NCHORAGE, Oct. 10- In the nationwide scramble for domestic security dollars, officials in Alaska are in a predicament that would be the envy of most other states. They must figure out how to spend $2 million in federal money.

The Department of Homeland Security rejected a proposal by Alaska to use the money to buy a jet, but indicated it would be "happy to entertain" further proposals for the $2 million. Officials are now obliging.

One of the nation's least populous states, Alaska is flush with domestic security grants, on a per-resident basis second only to Wyoming and about three times the amount allocated to New York over the past two years.

Money is so readily available that the Northwest Arctic Borough, a desolate area of 7,300 people that straddles the Arctic Circle, recently stocked up on $233,000 worth of emergency radio equipment, decontamination tents, headlamps, night vision goggles, bullhorns - even rubber boots.

Alaska's good fortune highlights what many critics say is a serious failing in the way that America is fighting the battle against terrorism at home.
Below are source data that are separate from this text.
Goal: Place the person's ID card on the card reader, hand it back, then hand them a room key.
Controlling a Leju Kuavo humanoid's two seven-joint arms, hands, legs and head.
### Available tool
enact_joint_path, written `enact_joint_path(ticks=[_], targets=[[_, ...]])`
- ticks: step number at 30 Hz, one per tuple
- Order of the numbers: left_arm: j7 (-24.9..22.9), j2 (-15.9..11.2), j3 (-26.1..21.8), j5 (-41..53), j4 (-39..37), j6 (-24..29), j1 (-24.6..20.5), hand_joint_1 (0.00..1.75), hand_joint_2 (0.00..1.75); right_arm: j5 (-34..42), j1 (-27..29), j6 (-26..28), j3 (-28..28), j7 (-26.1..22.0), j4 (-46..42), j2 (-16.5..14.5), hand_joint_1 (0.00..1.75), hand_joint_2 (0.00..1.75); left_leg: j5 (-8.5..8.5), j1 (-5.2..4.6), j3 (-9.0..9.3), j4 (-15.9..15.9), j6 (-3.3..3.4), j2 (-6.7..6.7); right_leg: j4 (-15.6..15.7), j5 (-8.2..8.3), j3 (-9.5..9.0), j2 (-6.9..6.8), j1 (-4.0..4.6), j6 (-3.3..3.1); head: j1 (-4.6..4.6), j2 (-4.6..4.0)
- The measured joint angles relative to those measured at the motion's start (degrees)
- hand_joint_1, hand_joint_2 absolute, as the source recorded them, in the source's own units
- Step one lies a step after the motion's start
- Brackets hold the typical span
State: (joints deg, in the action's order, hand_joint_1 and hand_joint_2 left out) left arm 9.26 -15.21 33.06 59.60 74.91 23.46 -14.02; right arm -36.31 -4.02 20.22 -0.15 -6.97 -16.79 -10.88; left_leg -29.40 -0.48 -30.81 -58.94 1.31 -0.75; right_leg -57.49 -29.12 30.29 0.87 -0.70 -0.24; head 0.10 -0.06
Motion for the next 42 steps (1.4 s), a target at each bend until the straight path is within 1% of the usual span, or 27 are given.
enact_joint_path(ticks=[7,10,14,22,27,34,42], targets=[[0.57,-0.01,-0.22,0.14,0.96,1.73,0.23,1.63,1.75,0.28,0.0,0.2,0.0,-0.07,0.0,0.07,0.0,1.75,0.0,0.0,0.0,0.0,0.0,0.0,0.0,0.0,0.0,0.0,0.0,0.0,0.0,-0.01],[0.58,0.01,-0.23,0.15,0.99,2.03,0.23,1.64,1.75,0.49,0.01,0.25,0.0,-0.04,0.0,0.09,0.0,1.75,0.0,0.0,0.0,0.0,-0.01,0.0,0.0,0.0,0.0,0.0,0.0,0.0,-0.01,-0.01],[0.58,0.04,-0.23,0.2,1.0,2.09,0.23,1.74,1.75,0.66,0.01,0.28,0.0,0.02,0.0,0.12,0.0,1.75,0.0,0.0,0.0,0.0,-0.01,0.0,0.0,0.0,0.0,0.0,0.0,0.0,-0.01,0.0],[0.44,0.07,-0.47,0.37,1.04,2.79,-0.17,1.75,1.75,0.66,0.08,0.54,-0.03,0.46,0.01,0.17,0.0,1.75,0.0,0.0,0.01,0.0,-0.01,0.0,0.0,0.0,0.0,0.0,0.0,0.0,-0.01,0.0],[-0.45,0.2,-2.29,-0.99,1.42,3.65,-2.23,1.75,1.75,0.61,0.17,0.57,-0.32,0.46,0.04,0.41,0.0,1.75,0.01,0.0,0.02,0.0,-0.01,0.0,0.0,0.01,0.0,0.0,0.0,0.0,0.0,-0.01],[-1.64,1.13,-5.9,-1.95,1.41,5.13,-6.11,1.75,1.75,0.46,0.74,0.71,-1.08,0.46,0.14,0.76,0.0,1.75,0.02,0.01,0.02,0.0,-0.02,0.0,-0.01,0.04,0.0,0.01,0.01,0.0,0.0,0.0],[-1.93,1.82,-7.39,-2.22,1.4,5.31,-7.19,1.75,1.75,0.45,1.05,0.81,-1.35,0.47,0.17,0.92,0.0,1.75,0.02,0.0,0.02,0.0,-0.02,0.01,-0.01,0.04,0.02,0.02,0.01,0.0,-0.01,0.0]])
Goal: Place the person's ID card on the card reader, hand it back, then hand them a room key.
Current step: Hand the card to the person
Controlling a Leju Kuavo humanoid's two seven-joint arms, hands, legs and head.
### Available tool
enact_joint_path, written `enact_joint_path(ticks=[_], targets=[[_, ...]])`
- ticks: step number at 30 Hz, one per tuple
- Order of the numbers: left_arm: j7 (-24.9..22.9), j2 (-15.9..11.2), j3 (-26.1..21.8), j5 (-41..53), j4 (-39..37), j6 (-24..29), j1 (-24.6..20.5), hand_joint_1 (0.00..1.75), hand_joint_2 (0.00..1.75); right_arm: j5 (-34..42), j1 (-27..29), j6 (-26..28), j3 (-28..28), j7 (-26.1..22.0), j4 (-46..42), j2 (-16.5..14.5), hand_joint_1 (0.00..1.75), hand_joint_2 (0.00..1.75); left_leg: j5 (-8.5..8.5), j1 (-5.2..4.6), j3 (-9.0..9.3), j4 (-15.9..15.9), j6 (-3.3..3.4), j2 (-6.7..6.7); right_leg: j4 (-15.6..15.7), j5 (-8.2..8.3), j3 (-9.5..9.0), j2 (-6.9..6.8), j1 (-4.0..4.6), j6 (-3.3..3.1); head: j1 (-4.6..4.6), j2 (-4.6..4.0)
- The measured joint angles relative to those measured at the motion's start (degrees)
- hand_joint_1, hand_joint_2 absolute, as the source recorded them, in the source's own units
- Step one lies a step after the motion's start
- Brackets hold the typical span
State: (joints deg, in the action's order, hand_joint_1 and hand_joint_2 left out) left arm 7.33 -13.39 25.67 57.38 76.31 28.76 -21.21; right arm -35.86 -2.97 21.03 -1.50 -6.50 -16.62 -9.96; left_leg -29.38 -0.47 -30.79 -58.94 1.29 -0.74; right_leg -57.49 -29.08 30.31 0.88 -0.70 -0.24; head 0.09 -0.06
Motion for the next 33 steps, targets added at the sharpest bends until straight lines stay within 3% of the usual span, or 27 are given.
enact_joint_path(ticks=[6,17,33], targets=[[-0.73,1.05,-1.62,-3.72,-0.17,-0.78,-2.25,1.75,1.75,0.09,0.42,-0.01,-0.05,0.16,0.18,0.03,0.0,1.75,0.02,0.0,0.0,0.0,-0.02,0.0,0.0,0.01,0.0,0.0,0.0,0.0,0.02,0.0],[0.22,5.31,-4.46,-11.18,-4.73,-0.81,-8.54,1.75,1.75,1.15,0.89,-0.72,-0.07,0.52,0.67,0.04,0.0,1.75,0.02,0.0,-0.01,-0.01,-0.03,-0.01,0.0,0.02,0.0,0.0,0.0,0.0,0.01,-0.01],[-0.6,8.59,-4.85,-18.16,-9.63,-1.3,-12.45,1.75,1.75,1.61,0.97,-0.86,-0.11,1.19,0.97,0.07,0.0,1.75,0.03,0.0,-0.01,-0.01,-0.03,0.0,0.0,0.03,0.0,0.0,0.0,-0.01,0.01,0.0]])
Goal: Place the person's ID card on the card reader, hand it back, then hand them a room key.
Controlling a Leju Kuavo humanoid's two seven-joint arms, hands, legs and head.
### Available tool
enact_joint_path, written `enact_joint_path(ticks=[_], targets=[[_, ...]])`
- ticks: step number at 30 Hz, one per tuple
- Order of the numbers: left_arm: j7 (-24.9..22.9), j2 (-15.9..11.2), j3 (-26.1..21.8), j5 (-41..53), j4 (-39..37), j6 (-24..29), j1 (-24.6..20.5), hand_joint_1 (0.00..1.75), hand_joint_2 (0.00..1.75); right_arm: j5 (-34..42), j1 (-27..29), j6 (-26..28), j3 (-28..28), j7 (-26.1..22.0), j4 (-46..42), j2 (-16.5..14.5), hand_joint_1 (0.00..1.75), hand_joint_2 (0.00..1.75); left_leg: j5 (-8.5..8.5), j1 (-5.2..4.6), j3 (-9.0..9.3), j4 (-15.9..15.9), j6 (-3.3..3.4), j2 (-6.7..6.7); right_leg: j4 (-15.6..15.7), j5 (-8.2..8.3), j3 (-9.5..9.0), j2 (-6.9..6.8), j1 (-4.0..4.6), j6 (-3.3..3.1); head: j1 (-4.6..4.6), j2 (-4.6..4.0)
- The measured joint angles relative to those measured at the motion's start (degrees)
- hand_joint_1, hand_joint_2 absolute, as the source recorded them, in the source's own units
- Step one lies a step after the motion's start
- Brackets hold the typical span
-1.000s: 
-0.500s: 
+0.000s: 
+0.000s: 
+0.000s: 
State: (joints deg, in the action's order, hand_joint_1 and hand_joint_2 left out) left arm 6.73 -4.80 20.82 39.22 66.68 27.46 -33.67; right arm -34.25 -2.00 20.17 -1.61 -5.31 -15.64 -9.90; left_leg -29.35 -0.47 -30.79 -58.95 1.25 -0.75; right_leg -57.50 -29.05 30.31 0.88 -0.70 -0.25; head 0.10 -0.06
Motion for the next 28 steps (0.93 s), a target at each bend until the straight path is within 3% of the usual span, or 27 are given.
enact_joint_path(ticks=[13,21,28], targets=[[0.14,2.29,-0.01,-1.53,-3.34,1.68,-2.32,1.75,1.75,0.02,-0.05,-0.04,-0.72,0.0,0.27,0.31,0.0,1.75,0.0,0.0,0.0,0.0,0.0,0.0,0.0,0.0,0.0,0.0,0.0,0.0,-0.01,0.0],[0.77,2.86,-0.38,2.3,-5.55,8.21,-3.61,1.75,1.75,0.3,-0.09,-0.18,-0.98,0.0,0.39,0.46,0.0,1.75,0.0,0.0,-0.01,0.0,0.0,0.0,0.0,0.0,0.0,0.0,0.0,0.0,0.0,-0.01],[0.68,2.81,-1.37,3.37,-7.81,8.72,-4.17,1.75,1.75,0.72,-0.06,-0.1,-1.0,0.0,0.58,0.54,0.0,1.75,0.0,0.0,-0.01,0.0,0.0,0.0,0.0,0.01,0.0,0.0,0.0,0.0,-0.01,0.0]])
While there is consensus that the threat of an attack should supersede politics as usual, the billions of federal dollars for terrorism preparedness are being doled out to states in much the same way as money for schools, bridges and other routine federal projects.

Despite repeated efforts in Congress to address the situation - the latest recently announced by House Republicans - federal money continues to be distributed by a formula that places a higher value on spreading the wealth among states than on assessing where the risk of a terrorist attack is greatest.

"No member wants to go home and say my state didn't get any of the money but you are paying for it," said Slade Gorton, a former three-term senator from Washington who was a Republican member of the independent commission that investigated the Sept. 11 attacks. The commission's final report in July harshly criticized the spending pattern, admonishing Congress to "not use this money as a pork barrel."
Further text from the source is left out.